Она взяла его под руку и зашагала с ним между «Героем нашего времени» и «Лолитой», двумя романами, раскинутыми по бокам. Зашла с ним на Кавказ, съела в харчевне с Печориным по супу харчо и опрокинула с ним по стопочке водки.
— Хорошо, — сказала она.
— Замечательно просто.
Поглядели из окна на армян и грузин, черкесов, помахала им Лола, загрустила и начала вдруг плакать. От этого Печорин разорвал в ладонях лаваш.

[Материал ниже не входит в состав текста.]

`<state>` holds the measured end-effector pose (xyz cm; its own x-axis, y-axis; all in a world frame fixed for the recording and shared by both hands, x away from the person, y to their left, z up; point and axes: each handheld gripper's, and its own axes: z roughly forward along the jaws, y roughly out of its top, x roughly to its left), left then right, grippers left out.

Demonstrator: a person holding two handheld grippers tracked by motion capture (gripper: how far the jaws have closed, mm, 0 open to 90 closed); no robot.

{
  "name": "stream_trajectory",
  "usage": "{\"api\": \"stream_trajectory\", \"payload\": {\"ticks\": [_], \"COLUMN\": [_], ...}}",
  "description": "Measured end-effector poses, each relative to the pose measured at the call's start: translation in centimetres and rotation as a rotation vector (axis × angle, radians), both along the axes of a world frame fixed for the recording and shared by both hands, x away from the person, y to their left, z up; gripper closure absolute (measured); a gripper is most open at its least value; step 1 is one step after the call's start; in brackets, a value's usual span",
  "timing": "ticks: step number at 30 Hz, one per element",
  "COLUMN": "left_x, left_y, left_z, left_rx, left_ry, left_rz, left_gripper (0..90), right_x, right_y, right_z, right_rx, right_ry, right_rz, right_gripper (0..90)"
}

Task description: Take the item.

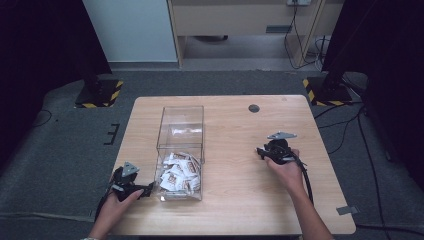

— Нет, ничего, — заговорила она , — просто страшно мне стало, вот мы сидим, время течет медленно, мы относительно молоды, вся жизнь впереди, но бог может покрутить, «настроить» часы, и нас сметет в то же мгновение, старость, смерть и могила, неузнавание как основа жизни, мне мир представляется уходящим в землю зданием, медленно уходят этажи с людьми, семьями, детьми, телевизором, беготней и делами, чтением газеты даже, а внезапно все прекращается, в окно лезет грязь, заваливает, душит, убивает, и так без конца, пока дом не кончится, но строители строят и строят его, заселяя новыми людьми, идущими в гроб.
Она замолчала и начала смотреть в сторону. Печорин сказал:
— В Японии целые подземные города, множество этажей живут под землей.
— Да?
— Это ответ.
— Ну хоть что-то, конечно, но мы здесь. И этим все сказано.
Заказали еще водки, выпили, закусили солеными огурцами, грибами, вышли и двинулись дальше. Бродили, гуляли, подкармливали кошек, голубей и собак, наклонялись вперед, когда прибавляли скорость, будто хотели выскочить из тел и душами следовать дальше.
Выпили вина на разлив, по стаканчику, чтобы дойти до кондиции, и Лола привлекла, выкинув стаканчик, Печорина к себе и жарко поцеловала его, посмотрела в глаза, в упор, извинилась и отвернулась.
Ночью они сели в такси и поехали на нем в их общий дом, может даже гостиницу «Герой нашего времени — Лолита», потому что так на самом деле было и есть. А на небе появился полумесяц — сохранившийся бивень мамонта, чтобы однажды смениться двумя клыками по имени Фобос и Деймос слона.